Researchers from multiple institutions have introduced DocTrace, a new approach to long-document question answering that achieves up to 8.85% F1 score improvement over existing methods while reducing computational costs by 53.32%. The system, detailed in an arXiv paper published June 9, 2026, addresses the challenge of reasoning over evidence scattered across lengthy documents where answers depend on event order, section-level context, and cross-part connections.
DocTrace Uses Query-Triggered Hypergraph Memory for Adaptive Reasoning
The DocTrace architecture consists of three core components. First, a document structural tree index provides a lightweight representation that preserves document hierarchy without expensive preprocessing. Second, a query-triggered hypergraph memory serves as an agent-shared working memory constructed on-demand during reasoning. Third, a graph-structured experience memory stores successful reasoning plans for reuse across related questions, enabling adaptive exploration based on historical patterns.

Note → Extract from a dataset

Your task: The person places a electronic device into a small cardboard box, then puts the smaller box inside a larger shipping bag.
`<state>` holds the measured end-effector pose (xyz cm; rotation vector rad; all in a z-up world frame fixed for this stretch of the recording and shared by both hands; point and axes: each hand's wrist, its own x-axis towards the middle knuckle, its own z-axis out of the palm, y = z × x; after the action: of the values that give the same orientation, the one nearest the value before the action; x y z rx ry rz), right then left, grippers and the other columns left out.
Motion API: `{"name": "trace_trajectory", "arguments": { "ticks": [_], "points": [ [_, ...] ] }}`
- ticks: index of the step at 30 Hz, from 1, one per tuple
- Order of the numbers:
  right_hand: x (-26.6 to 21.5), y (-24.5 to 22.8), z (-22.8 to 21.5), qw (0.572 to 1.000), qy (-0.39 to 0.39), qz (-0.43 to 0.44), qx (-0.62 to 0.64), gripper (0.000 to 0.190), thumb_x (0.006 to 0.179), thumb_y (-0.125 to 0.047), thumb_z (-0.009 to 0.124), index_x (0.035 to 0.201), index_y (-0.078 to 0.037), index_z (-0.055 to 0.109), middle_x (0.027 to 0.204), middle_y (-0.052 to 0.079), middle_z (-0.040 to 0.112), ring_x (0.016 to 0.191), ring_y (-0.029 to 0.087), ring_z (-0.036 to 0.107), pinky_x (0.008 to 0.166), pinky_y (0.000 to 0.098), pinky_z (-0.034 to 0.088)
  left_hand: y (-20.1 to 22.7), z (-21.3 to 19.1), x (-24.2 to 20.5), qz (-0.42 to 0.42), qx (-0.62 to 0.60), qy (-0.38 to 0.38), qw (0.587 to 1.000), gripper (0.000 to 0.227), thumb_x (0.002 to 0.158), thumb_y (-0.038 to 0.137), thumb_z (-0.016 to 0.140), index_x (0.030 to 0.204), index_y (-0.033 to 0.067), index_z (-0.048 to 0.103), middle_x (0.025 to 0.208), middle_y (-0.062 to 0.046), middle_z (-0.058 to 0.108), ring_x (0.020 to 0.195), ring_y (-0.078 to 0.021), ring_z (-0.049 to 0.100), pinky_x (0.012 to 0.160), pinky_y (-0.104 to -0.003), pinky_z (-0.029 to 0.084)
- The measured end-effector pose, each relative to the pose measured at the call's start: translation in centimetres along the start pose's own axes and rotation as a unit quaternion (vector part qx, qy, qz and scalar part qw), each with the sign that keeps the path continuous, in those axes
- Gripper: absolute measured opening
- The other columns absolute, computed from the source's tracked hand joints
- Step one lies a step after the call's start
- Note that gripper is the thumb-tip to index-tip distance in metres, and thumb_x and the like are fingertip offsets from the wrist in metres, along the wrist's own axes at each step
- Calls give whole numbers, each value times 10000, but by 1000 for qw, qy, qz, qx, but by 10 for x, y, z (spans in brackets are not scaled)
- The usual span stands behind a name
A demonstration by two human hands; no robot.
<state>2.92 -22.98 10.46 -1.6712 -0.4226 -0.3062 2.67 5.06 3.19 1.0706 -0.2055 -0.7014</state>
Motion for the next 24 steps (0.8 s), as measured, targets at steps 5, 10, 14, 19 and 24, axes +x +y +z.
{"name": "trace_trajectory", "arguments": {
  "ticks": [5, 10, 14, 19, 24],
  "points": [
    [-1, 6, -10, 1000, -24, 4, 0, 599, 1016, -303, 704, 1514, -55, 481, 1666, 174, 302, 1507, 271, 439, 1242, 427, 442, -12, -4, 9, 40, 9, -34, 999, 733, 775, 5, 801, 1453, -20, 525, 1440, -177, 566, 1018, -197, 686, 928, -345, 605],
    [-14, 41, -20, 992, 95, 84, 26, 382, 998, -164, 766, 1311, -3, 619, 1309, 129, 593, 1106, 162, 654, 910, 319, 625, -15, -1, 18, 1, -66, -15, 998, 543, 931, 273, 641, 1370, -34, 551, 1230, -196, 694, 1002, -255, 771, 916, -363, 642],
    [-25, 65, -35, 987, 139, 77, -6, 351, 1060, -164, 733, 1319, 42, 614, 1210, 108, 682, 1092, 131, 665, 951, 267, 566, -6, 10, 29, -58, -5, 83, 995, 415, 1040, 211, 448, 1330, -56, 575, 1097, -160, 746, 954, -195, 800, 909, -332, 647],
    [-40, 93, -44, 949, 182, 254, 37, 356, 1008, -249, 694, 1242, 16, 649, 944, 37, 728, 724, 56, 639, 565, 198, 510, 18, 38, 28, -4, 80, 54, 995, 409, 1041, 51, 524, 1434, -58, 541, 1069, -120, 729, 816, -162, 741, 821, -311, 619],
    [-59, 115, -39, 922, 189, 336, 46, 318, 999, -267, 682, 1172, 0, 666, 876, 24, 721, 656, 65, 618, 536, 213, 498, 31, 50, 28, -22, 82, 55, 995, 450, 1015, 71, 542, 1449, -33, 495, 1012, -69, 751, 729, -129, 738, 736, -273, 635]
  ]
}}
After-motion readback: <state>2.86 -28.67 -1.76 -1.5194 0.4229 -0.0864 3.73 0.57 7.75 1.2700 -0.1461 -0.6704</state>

This design contrasts with existing approaches that rely on costly query-agnostic knowledge organization and insufficient use of original document structure. By constructing its knowledge graph only when needed and leveraging past reasoning experience, DocTrace avoids the computational overhead of traditional methods.
Performance Results Demonstrate Significant Gains Across Multiple Benchmarks
DocTrace achieved best-in-class performance on three of four long-document QA datasets tested in the research:
- Surpasses ComoRAG (the strongest baseline) by up to 8.85% in F1 score
- Improves Exact Match (EM) scores by up to 4.40% over ComoRAG
- Reduces overall computational cost by 53.32% compared to baseline methods
- Demonstrates document-structure-aware reasoning that adapts based on successful historical patterns
The research identifies three key limitations in existing long-document QA systems: costly query-agnostic knowledge organization, insufficient use of original document structure, and no reuse of historical reasoning experience. DocTrace addresses all three through its query-triggered approach and experience-guided reasoning.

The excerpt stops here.